言語機能はこれまで、周りの環境などの影響を受けて後天的に形成されていくものと考えられてきた一方で、ある特定の遺伝子異常により言語障害が生じることから、遺伝的な影響もあることが知られていた。しかし、言語機能の中枢である脳の活動については、遺伝と環境の影響をどの程度受けているか解明されていなかった。
今回、同研究グループは、遺伝的に100%一致する一卵性双生児と約50%一致する二卵性双生児を対象とし、言語に関する課題を与えたときの脳活動を脳磁計にて計測した。与えられた課題は、「あひる」や「メロン」など3文字のひらがなもしくはカタカナの名詞100単語をスクリーンに提示し、その名詞に関連する動詞を思い浮かべてもらうというもの。このときの言語機能に関連しているとされる低γ帯域(25-50Hz)の脳活動の強さを比較した。
この結果、低γ帯域(25-50Hz)の脳活動は左前頭葉に限局して出現。

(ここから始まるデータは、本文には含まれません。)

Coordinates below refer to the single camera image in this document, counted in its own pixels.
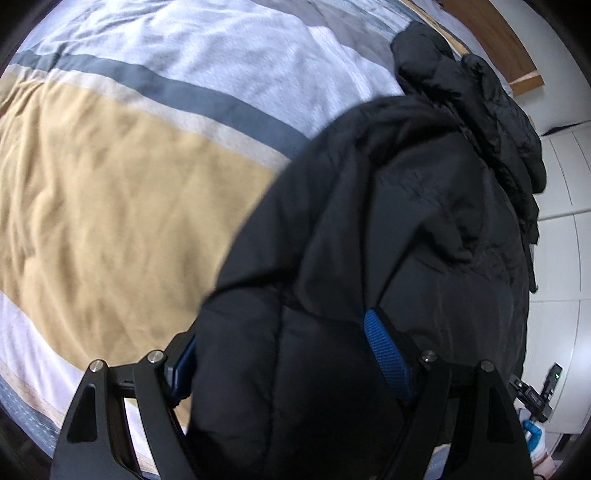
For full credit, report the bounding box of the wooden headboard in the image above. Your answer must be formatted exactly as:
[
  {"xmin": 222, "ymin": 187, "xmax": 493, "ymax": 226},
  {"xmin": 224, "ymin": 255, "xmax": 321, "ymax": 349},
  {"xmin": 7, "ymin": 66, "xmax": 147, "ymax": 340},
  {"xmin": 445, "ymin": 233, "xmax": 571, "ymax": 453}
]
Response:
[{"xmin": 436, "ymin": 0, "xmax": 546, "ymax": 97}]

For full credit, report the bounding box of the light blue white object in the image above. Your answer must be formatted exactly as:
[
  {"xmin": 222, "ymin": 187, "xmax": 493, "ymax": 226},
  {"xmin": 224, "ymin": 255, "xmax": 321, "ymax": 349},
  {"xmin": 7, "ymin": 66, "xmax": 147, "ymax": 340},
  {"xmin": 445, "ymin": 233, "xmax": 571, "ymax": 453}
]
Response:
[{"xmin": 519, "ymin": 418, "xmax": 556, "ymax": 479}]

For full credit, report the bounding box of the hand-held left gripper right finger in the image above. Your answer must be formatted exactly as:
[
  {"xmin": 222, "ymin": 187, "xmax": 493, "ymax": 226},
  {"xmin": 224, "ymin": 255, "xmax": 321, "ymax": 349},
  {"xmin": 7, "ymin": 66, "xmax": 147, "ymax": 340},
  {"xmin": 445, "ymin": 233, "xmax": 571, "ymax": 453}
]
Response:
[{"xmin": 364, "ymin": 308, "xmax": 534, "ymax": 480}]

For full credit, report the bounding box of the white wardrobe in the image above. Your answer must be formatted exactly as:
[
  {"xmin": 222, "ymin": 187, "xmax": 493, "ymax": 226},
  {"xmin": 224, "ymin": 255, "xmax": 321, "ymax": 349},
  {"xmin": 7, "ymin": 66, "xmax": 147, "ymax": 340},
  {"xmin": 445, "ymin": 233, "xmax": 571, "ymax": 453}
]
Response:
[{"xmin": 526, "ymin": 124, "xmax": 591, "ymax": 439}]

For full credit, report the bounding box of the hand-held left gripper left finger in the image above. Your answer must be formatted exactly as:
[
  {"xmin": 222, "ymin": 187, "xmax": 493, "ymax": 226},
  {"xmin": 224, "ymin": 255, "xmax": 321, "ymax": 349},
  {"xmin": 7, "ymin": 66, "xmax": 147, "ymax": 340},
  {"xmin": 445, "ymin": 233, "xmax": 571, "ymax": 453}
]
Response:
[{"xmin": 48, "ymin": 335, "xmax": 199, "ymax": 480}]

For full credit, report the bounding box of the black puffer coat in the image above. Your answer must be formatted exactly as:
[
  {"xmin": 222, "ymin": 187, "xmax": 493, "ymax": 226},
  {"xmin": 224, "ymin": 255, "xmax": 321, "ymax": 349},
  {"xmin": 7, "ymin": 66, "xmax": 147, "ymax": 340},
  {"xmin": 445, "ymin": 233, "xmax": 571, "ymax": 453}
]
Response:
[{"xmin": 187, "ymin": 21, "xmax": 548, "ymax": 480}]

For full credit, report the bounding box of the striped bed duvet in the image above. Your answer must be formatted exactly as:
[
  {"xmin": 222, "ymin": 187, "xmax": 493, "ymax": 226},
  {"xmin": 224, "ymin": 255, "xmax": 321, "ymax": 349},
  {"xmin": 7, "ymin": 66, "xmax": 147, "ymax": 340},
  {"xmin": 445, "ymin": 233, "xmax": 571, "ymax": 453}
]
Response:
[{"xmin": 0, "ymin": 0, "xmax": 513, "ymax": 480}]

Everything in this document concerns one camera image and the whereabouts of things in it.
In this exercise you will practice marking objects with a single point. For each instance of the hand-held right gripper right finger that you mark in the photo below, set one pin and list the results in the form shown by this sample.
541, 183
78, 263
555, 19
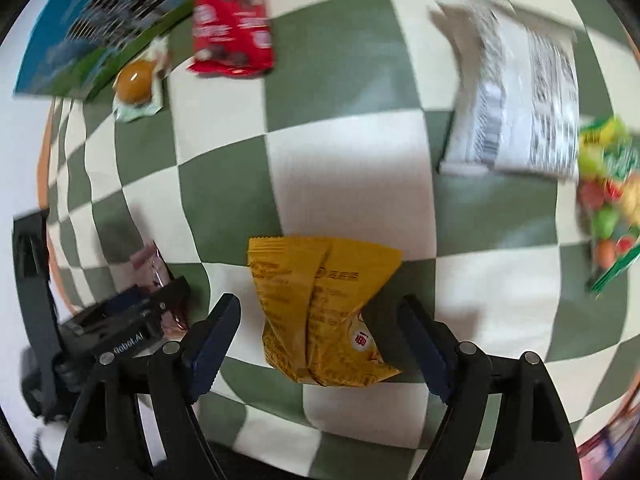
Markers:
430, 355

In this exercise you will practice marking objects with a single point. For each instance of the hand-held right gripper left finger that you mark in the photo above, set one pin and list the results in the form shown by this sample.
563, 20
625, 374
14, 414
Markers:
210, 355

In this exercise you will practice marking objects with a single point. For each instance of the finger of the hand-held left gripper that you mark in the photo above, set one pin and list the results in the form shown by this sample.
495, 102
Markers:
122, 302
170, 291

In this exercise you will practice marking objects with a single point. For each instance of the brown snack packet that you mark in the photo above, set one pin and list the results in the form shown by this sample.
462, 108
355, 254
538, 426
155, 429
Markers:
155, 267

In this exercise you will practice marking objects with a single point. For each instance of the small yellow snack packet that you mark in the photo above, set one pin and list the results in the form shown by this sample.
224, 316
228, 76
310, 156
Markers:
310, 310

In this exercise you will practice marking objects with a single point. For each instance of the printed cardboard box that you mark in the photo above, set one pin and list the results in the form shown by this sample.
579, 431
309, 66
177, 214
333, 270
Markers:
75, 25

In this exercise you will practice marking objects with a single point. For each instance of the green white checkered blanket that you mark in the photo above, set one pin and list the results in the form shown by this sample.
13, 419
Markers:
350, 170

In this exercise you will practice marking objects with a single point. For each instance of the packaged braised egg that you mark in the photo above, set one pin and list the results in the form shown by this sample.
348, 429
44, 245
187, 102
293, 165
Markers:
134, 80

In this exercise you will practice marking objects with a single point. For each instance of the green candy packet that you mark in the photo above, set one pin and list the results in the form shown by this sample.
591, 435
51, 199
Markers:
607, 195

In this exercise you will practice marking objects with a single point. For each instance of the white silver printed packet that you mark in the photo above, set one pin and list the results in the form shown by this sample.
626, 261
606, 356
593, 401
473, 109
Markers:
510, 100

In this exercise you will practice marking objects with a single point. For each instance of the red snack packet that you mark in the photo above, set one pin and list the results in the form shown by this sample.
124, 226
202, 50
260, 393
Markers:
230, 25

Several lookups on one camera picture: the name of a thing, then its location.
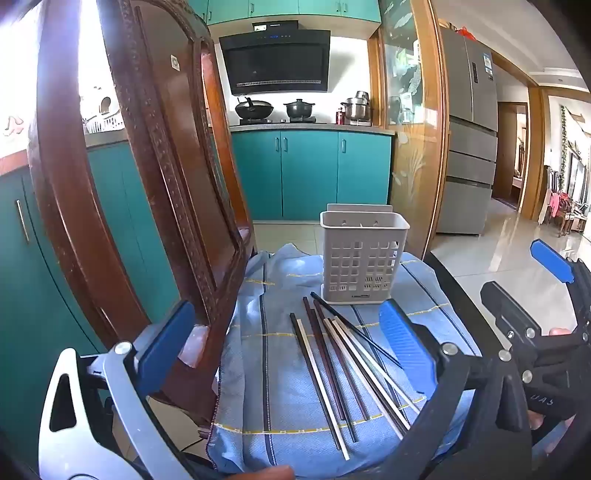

その強さについて、一卵性ペア、二卵性ペアでそれぞれ比較すると、一卵性ペアで高い類似性が認められた。さらに、遺伝と環境の影響度を共分散構造分析という手法を用いて算出することにより、遺伝と環境の影響度がいずれも50%程度であることが明らかになった。これにより、言語機能における左前頭葉の脳活動は遺伝と環境から同程度影響を受けて形成されていることが示されたといえる。
同研究グループは、今回の成果により言語脳機能の形成が環境によっても左右されることが明らかになったことから、今後、効率的な言語教育法の開発につながることが期待されるとしている。